→ Required work
Exact copy, no pictures: return all the records as they stand.

[Collected data]
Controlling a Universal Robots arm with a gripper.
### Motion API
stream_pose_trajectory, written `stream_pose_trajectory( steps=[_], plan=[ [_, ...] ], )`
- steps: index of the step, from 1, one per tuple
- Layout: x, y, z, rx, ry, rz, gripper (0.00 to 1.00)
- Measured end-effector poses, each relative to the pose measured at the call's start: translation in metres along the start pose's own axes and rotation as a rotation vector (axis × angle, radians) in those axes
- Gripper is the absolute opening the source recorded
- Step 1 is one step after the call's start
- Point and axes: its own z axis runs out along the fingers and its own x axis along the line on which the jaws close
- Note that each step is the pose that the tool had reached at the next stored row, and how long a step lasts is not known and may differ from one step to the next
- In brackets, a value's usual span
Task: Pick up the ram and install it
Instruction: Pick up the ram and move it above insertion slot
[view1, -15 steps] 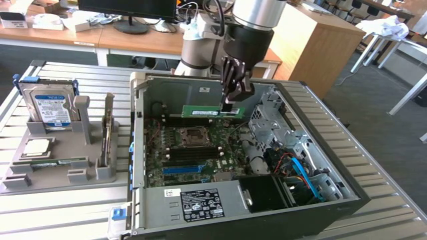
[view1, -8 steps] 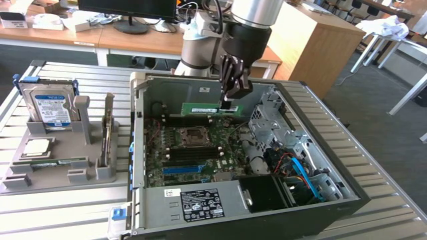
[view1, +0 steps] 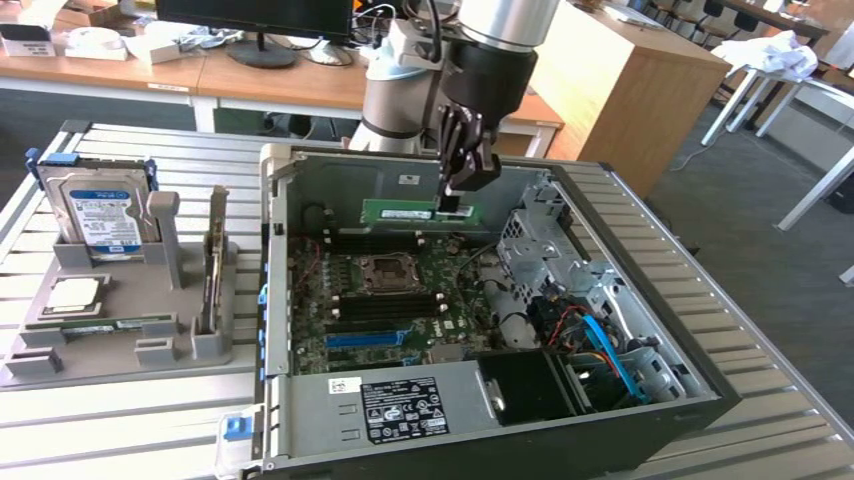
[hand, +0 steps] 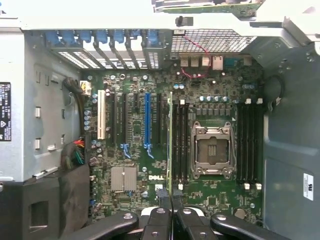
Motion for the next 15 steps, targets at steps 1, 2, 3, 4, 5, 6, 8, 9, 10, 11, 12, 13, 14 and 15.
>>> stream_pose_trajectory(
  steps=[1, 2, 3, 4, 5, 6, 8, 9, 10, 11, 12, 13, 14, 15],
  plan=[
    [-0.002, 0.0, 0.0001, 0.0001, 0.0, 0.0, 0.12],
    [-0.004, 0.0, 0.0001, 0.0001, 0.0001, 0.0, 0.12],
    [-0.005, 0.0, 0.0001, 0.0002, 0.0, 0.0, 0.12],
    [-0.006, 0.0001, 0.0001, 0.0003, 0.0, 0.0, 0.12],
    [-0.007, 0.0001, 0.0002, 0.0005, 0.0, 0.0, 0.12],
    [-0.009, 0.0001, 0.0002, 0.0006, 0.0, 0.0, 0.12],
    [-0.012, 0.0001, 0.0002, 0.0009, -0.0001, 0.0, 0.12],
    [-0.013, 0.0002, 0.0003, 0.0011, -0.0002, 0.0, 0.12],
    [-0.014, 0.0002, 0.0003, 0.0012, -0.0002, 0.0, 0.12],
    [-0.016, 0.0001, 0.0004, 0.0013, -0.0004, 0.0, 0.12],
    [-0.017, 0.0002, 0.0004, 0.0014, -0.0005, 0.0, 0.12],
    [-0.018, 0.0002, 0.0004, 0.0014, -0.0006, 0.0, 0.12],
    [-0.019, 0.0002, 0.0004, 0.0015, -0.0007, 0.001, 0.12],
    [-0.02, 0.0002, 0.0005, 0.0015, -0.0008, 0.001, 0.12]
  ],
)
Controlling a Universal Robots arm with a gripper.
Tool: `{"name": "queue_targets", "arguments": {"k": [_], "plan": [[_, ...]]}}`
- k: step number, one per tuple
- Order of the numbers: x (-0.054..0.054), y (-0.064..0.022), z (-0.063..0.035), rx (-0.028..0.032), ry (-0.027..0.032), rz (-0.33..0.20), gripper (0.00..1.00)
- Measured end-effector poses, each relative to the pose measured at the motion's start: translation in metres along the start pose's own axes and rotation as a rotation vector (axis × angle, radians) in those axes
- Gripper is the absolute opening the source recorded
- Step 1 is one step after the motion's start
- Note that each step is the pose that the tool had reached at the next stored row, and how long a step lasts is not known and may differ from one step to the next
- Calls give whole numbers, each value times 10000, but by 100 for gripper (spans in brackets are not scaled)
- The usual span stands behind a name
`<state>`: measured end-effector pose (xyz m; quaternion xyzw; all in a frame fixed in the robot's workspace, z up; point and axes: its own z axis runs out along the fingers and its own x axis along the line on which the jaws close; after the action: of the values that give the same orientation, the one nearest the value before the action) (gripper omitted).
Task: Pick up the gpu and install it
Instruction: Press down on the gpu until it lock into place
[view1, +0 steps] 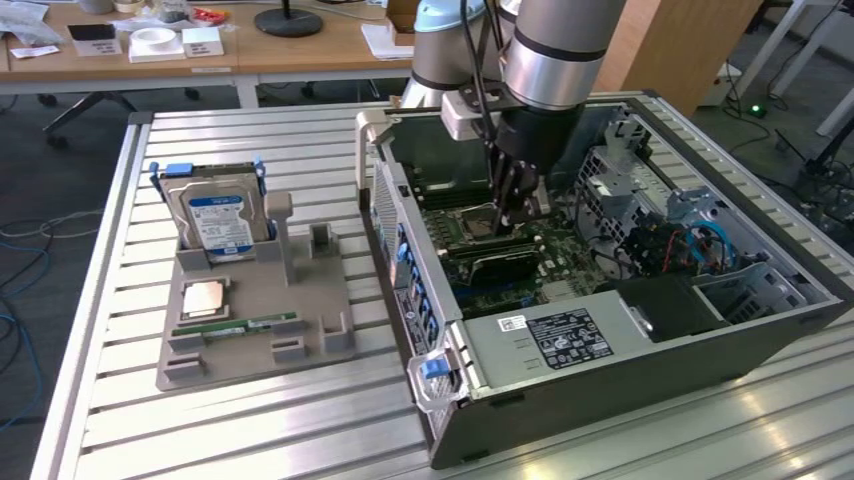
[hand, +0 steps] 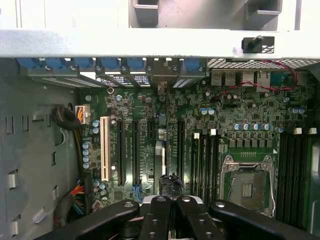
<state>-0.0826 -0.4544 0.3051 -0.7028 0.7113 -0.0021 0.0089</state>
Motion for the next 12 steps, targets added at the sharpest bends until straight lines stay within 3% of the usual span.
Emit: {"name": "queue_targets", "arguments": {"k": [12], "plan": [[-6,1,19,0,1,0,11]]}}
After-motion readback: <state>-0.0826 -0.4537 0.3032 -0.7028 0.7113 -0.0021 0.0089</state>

→ Result of the task
Controlling a Universal Robots arm with a gripper.
### Motion API
stream_pose_trajectory, written `stream_pose_trajectory( steps=[_], plan=[ [_, ...] ], )`
- steps: index of the step, from 1, one per tuple
- Layout: x, y, z, rx, ry, rz, gripper (0.00 to 1.00)
- Measured end-effector poses, each relative to the pose measured at the call's start: translation in metres along the start pose's own axes and rotation as a rotation vector (axis × angle, radians) in those axes
- Gripper is the absolute opening the source recorded
- Step 1 is one step after the call's start
- Point and axes: its own z axis runs out along the fingers and its own x axis along the line on which the jaws close
- Note that each step is the pose that the tool had reached at the next stored row, and how long a step lasts is not known and may differ from one step to the next
- In brackets, a value's usual span
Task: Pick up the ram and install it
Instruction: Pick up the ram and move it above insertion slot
[view1, -15 steps] 
[view1, -8 steps] 
[view1, +0 steps] 
[hand, +0 steps] 
Motion for the next 15 steps, targets at steps 1, 2, 3, 4, 5, 6, 8, 9, 10, 11, 12, 13, 14 and 15.
>>> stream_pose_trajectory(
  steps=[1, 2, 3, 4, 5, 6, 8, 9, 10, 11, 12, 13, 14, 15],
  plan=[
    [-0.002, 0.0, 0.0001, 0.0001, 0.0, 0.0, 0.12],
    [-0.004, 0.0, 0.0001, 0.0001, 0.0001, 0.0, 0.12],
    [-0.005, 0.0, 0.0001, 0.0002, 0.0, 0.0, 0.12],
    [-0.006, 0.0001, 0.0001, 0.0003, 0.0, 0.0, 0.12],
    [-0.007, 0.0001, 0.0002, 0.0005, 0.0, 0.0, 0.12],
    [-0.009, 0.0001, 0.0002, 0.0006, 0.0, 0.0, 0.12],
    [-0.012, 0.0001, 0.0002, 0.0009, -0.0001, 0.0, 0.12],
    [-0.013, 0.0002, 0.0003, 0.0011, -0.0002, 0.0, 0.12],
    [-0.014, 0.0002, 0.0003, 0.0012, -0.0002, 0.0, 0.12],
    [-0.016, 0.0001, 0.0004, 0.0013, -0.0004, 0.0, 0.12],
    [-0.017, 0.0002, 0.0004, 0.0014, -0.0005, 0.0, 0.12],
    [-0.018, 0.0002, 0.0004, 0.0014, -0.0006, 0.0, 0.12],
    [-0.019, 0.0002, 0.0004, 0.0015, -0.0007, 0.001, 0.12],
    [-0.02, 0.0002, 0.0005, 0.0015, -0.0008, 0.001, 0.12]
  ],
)
Controlling a Universal Robots arm with a gripper.
Tool: `{"name": "queue_targets", "arguments": {"k": [_], "plan": [[_, ...]]}}`
- k: step number, one per tuple
- Order of the numbers: x (-0.054..0.054), y (-0.064..0.022), z (-0.063..0.035), rx (-0.028..0.032), ry (-0.027..0.032), rz (-0.33..0.20), gripper (0.00..1.00)
- Measured end-effector poses, each relative to the pose measured at the motion's start: translation in metres along the start pose's own axes and rotation as a rotation vector (axis × angle, radians) in those axes
- Gripper is the absolute opening the source recorded
- Step 1 is one step after the motion's start
- Note that each step is the pose that the tool had reached at the next stored row, and how long a step lasts is not known and may differ from one step to the next
- Calls give whole numbers, each value times 10000, but by 100 for gripper (spans in brackets are not scaled)
- The usual span stands behind a name
`<state>`: measured end-effector pose (xyz m; quaternion xyzw; all in a frame fixed in the robot's workspace, z up; point and axes: its own z axis runs out along the fingers and its own x axis along the line on which the jaws close; after the action: of the values that give the same orientation, the one nearest the value before the action) (gripper omitted).
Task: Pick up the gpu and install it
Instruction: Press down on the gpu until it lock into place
[view1, +0 steps] 
[hand, +0 steps] 
<state>-0.0826 -0.4544 0.3051 -0.7028 0.7113 -0.0021 0.0089</state>
Motion for the next 12 steps, targets added at the sharpest bends until straight lines stay within 3% of the usual span.
Emit: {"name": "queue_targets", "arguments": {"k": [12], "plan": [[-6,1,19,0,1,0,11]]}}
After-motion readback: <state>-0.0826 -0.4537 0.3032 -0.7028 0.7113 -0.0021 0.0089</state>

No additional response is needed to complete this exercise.